Hay gente que ha visto esas cosas: nada de eso está perdido todavía en la desmemoria absoluta, la que cae sobre los hechos y los seres humanos, cuando muere el último testigo que los presenció, el último que escuchó una voz y sostuvo una mirada.

Yo conozco a una mujer que anduvo perdida por Moscú la mañana del día en que se anunció la muerte de Stalin. Estaba embarazada de ocho meses y se volvió a casa porque tenía miedo de que una avalancha de la multitud aplastara a la criatura que ya se movía poderosamente en su vientre.

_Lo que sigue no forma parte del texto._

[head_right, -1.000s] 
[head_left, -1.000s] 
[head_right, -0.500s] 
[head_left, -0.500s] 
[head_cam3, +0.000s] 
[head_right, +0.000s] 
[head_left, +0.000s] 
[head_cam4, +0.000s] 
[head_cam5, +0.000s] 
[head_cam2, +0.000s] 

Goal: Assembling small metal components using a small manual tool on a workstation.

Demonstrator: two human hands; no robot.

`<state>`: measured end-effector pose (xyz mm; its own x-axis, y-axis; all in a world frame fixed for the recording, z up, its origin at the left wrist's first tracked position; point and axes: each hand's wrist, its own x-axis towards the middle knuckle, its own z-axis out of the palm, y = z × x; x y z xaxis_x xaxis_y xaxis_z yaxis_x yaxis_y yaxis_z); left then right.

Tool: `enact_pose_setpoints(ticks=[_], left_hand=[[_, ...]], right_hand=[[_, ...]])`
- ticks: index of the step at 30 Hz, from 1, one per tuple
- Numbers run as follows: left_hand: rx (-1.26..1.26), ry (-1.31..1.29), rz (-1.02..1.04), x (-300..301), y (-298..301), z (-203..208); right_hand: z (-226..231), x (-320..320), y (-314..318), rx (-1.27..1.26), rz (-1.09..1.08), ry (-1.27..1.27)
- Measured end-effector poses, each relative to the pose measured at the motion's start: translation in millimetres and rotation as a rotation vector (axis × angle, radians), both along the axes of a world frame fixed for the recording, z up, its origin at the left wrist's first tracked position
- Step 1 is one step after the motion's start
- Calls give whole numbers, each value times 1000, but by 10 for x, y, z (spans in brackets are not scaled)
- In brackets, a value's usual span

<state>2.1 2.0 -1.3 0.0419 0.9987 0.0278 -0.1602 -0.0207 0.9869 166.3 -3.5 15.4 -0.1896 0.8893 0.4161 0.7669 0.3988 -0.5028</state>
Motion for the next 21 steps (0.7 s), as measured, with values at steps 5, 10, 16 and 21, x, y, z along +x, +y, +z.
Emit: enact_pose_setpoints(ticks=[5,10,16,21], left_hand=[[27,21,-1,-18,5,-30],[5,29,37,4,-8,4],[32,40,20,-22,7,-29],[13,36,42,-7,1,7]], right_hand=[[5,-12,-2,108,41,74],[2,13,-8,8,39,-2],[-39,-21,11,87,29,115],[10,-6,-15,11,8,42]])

Al hablar con ella siento un vértigo como de cruzar un alto puente de tiempo, casi de encontrarme en la realidad que ella ha visto, y que si yo no la hubiera conocido sería para mí el relato de un libro. Yo conozco a un hombre que ganó una Cruz de Hierro en el sitio de Leningrado, y estreché cuando era muy joven la mano de otro que tenía tatuado en la piel pálida de un antebrazo muy flaco el número de identificación de los prisioneros de Dachau. Yo he conversado con alguien que a los seis años se moría de miedo abrazado a su madre en un sótano de Madrid mientras sonaban las sirenas de alarma, los motores de los aviones y los estampidos de las bombas, y que a los diez años estaba internado en un barracón de Mauthausen. Era un hombre menudo, educado, ausente, que tenía medio nombre español y medio nombre francés y no pertenecía del todo a ninguno de los dos países. El pelo negro muy peinado hacia atrás, los rasgos duros y la cara cobriza eran españoles, pero los modales y la lengua que usaba eran tan franceses como los de cualquiera de los escritores que conversaban y bebían en aquel cóctel literario, en París, donde nos encontramos brevemente, donde empezó mi amistad con Michel del Castillo.